((

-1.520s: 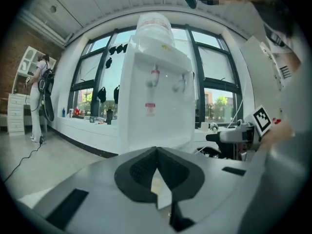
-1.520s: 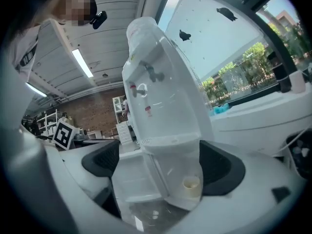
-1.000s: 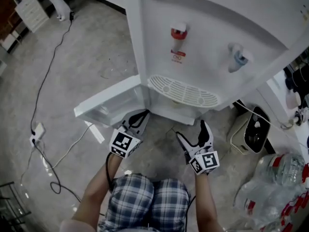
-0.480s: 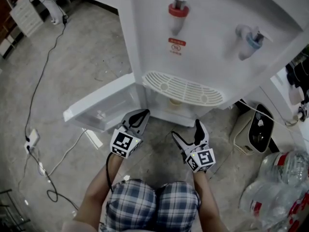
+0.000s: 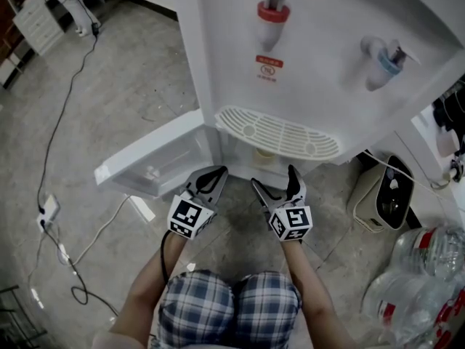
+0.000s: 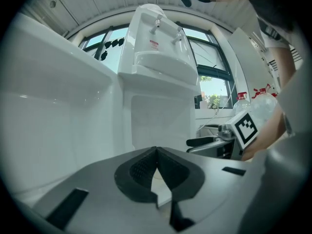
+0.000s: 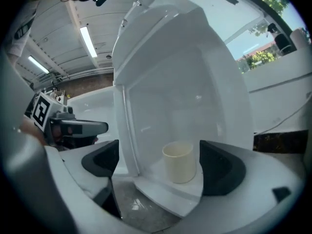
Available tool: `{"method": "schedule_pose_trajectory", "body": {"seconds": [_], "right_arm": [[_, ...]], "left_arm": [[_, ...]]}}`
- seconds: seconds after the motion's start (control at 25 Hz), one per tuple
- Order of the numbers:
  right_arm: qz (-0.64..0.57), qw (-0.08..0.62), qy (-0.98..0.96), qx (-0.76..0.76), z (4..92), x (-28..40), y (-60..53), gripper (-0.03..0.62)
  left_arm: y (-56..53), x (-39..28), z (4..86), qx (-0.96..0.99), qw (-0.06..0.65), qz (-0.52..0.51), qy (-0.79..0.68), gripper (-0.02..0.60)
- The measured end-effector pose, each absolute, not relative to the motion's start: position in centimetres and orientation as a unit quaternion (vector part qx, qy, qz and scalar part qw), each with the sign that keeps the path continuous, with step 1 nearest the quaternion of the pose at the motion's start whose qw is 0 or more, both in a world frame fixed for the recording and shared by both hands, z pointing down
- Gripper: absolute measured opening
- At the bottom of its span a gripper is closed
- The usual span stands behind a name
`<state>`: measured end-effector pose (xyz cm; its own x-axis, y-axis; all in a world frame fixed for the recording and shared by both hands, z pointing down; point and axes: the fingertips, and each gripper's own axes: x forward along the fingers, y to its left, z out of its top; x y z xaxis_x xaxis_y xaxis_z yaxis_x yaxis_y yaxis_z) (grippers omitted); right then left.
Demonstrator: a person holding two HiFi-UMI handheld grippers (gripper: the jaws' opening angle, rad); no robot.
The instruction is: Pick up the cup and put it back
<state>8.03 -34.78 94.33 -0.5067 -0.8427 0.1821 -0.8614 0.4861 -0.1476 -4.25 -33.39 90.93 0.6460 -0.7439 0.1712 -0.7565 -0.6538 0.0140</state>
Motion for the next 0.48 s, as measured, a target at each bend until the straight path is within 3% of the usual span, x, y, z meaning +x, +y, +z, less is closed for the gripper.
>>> {"method": "schedule_pose_trajectory", "body": {"seconds": [0.48], "right_arm": [[0.157, 0.104, -0.807, 0.559, 100.6, 7.8, -41.3, 0.508]], "left_arm": [[-32.7, -5.6, 91.7, 0.901, 0.045, 0.071, -0.426, 0.025]]}}
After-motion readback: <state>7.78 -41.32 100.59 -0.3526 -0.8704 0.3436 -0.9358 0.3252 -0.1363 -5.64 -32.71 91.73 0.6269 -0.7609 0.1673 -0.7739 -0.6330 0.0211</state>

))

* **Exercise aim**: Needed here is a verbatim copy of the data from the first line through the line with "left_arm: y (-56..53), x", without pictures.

* **Expected output**:
-1.520s: 
-1.520s: 
-1.000s: 
-0.480s: 
+0.000s: 
+0.000s: 
+0.000s: 
Available tool: `{"method": "schedule_pose_trajectory", "body": {"seconds": [_], "right_arm": [[_, ...]], "left_arm": [[_, ...]]}}`
- seconds: seconds after the motion's start (control at 25 Hz), one per tuple
- Order of the numbers:
  right_arm: qz (-0.64..0.57), qw (-0.08..0.62), qy (-0.98..0.96), qx (-0.76..0.76), z (4..92), x (-28..40), y (-60..53), gripper (-0.03..0.62)
  left_arm: y (-56..53), x (-39..28), z (4..86), qx (-0.96..0.99), qw (-0.06..0.65), qz (-0.52..0.51), qy (-0.79..0.68), gripper (-0.02..0.60)

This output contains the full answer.